What is Clean in Place?
Clean-in-place (CIP) is a cleaning technology widely used in food, dairy, pharmaceutical and other industries that require the highest standard of hygiene. It is designed for automatically cleaning the process equipment, interior surfaces of pipes and vessels. The first dairy plant to apply automated CIP technology was in 1960. CIP technology is faster, improving operator’s safety (operators do not need to enter tanks to clean or handle the cleaning materials that are risk to people), more repeatable, avoiding cross contamination, and saving money in both man-hours and cleaning solutions.
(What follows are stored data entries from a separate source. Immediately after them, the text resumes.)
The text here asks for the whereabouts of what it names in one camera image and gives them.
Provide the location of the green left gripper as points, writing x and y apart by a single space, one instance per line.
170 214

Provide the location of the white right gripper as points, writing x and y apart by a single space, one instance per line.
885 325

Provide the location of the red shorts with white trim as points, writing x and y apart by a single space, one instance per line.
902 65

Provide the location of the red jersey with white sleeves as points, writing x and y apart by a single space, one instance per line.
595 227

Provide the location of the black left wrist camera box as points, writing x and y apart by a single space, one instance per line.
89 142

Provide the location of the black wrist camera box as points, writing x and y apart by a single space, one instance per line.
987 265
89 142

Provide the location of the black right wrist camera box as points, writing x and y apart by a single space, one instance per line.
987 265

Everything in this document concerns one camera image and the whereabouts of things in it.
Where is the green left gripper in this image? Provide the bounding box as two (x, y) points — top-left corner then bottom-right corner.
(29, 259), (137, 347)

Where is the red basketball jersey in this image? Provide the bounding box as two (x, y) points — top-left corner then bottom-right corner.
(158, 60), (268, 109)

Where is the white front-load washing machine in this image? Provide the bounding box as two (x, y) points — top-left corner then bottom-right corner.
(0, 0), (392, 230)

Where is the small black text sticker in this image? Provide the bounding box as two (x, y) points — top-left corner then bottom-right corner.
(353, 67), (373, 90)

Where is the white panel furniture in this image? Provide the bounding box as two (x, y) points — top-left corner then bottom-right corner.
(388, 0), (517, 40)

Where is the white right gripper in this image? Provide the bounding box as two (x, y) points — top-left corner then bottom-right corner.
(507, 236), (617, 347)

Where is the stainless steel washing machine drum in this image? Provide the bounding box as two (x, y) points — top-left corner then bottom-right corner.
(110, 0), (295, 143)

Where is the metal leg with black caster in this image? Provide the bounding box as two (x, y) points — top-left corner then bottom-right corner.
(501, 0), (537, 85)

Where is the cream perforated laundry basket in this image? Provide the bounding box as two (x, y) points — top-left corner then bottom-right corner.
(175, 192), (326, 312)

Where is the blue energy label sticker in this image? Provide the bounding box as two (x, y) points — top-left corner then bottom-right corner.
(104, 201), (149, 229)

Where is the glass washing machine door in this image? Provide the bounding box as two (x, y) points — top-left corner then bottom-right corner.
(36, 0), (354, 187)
There are two common CIP systems configurations: 1) single-use and 2) multi-tank. Multi-tank system is used to provide for the recycling of water and cleaning chemicals, therefore, a higher risk of cross-contamination. Basic components of a CIP system include: tanks, supply pump, valves, water addition assembly, heat exchangers and chemical feed equipment. The CIP process normally involves an initial and final drain step, a pre-rinse, a detergent wash, rinse, final rinse and sanitize. The time for rinse and wash cycles varies from five minutes to one hour. To ensure product quality, operators must use the appropriate amounts of cleaning solutions and make sure those solutions have been removed completely before the next processing run.
Many bread plants have their cooling conveyors CIP. This improves the food safety aspect of bread production, and reduces build up on the cooling conveyors.